Far fewer breeding season records were found nearly 20 years later by MNBBA participants. Only 31 phalarope records were reported in 28 of the surveyed atlas blocks and in 10 of the priority blocks. Breeding was confirmed in 4 blocks in widely dispersed counties: Lac qui Parle, Lake of the Woods, Polk, and Stearns (Figures 2 and 3; Table 1). The birds were observed in 18 of Minnesota’s 87 counties.
Northwestern Minnesota remains the region with the greatest number of records; 21 of the 28 atlas blocks with records occurred in northwestern counties located north of the Minnesota River. Records were largely absent from the greater Twin Cities metropolitan region with the exception of 1 probable record in the southwest corner of Carver County. Five of the records occurred south of the Minnesota River (Figure 2).
Unfortunately, this graceful shorebird remains a rare and sparsely distributed species in Minnesota, never having regained its widespread distribution and abundance observed during the 19th century.
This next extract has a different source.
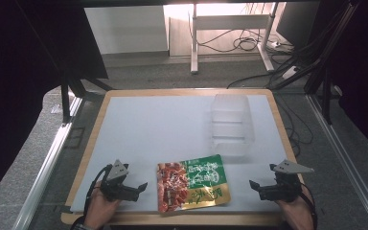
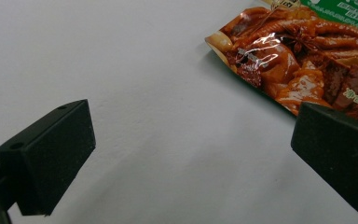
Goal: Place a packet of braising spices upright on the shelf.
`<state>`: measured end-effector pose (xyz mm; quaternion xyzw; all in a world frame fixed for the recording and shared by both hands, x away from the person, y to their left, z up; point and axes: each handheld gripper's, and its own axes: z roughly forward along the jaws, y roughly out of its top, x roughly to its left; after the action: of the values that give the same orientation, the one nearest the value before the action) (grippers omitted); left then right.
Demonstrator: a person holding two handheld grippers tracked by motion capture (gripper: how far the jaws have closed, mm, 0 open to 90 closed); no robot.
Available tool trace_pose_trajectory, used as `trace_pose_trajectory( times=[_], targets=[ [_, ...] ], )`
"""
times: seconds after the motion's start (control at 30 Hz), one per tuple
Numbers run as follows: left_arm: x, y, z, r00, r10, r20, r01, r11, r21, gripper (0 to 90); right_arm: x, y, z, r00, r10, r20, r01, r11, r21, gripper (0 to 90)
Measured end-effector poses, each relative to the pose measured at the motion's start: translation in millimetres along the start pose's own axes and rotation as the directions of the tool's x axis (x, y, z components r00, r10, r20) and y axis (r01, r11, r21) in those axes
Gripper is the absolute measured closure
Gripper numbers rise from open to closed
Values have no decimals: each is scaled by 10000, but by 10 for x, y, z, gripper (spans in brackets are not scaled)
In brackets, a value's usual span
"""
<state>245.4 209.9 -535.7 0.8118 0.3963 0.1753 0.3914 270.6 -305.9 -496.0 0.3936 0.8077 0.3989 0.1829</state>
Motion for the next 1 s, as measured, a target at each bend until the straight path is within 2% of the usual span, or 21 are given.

Its abundance also appears to have declined even further in the past 20 to 30 years. Similar changes are being noted throughout the eastern portion of its range, from Minnesota east through the Great Lakes states and south through Missouri where wetland losses have been significant. A small nesting population occurs in southeastern Wisconsin, and a few pairs occasionally nest in Indiana, Illinois, and Ohio and farther south in Iowa and Nebraska. Overall, the species is largely a localized and sporadic breeder east of the Great Plains (Rodewald et al. 2016; Russell et al. 2016). In contrast, the phalarope appears to have expanded its breeding range northward, particularly in Alaska and across Canada, from British Columbia east to New Brunswick (Colwell and Jehl 1994; Cadman et al. 2007).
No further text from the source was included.